Abstract
An archival study was conducted using offender descriptions reported to the police by witnesses (N=29) of the murder of Swedish Foreign Minister Anna Lindh in 2003. All descriptions had been collected within a month after the attack, and each witness had been interviewed between one and five times. Description accuracy was established using photographs of the perpetrator, captured by CCTV cameras minutes before the attack. Contrasting previous archival studies, offender descriptions were quite unreliable (42% of reported attributes were incorrect), and this pattern held for both basic features (e.g., height, age) and more detailed attributes (e.g., clothes). The completeness and accuracy of descriptions increased after (vs. before) images of the perpetrator had been published in the media, but only with regard to the perpetrators' clothes. We acknowledge the potential effects of co-witness influence and post-event information.
Notes
1. Note that the crime took place at the women's clothing section of the department store.

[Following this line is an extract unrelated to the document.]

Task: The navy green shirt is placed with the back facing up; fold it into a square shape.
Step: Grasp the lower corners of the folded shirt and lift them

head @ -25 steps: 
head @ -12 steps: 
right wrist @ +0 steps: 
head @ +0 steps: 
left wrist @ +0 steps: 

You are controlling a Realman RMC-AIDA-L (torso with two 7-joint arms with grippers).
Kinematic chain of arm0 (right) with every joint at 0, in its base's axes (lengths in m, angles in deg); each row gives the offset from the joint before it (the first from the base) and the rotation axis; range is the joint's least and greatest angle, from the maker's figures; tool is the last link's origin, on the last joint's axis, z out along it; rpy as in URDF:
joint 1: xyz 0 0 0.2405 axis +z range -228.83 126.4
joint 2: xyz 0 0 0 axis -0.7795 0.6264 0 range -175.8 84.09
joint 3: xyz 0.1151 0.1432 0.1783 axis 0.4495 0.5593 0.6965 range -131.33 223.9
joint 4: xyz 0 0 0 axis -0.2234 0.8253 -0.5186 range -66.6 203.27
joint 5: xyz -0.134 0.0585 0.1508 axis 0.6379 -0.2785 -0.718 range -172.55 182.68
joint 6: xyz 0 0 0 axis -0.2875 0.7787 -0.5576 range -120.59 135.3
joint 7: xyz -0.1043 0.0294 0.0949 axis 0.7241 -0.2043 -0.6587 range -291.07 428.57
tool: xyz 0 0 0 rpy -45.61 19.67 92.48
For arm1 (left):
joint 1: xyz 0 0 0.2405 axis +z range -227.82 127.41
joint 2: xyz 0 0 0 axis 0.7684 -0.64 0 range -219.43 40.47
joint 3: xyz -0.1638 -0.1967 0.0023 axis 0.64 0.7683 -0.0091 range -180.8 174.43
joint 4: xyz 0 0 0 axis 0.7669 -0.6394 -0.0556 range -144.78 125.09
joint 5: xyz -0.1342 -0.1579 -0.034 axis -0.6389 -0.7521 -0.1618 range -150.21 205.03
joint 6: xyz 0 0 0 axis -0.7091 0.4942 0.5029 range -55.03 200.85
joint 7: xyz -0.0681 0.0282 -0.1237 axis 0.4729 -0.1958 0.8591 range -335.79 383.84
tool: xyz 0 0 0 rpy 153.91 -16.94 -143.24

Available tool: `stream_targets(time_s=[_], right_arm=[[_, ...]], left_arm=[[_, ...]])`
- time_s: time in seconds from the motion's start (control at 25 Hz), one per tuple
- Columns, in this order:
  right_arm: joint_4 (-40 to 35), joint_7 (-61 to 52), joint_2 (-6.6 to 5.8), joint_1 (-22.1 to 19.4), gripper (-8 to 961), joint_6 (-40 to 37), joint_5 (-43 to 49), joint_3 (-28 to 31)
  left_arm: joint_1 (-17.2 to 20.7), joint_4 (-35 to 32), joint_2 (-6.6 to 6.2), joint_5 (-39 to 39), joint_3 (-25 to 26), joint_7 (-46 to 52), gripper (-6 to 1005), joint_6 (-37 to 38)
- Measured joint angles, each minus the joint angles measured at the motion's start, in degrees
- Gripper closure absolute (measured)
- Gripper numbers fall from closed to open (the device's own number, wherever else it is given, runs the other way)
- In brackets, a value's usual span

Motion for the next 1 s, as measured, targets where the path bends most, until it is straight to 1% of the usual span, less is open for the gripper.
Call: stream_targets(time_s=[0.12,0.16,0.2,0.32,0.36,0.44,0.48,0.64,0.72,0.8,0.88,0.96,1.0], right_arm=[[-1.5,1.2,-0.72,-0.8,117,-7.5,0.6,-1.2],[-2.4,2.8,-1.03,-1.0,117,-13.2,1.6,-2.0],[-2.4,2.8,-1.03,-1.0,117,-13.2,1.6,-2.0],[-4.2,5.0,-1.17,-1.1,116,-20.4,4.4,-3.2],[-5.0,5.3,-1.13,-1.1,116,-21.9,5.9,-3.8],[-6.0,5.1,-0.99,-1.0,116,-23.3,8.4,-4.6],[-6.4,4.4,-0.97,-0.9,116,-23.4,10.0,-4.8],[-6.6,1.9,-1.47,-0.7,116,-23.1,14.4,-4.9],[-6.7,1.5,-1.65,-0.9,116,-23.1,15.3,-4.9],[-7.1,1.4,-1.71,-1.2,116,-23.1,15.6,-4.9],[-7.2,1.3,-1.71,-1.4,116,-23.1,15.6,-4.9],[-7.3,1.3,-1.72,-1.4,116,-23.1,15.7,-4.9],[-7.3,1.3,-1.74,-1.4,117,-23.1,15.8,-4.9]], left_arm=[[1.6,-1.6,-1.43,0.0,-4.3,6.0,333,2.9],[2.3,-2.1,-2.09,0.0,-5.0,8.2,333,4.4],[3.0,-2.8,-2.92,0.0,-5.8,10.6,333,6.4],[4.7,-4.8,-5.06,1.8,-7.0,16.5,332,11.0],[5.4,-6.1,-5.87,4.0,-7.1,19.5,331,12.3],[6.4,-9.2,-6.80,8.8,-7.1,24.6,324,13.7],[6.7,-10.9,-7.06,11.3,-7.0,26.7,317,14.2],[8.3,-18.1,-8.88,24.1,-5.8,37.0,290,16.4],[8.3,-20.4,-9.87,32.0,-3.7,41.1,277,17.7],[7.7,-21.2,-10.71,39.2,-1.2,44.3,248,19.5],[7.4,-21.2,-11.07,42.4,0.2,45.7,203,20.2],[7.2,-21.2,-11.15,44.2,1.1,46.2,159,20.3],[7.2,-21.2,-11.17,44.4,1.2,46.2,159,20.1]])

2. Some witnesses were fairly detailed in their descriptions, and a number of categories, thus, contain several details described by a single witness. For example, the attribute ‘trousers’ could contain details of size, color and placement of pockets.
3. Because the frequency data were skewed, nonparametric analyses were performed on the differences between the frequency of reported details before the publication and the cumulative frequency. Parametric analyses (ANOVA) yielded identical results.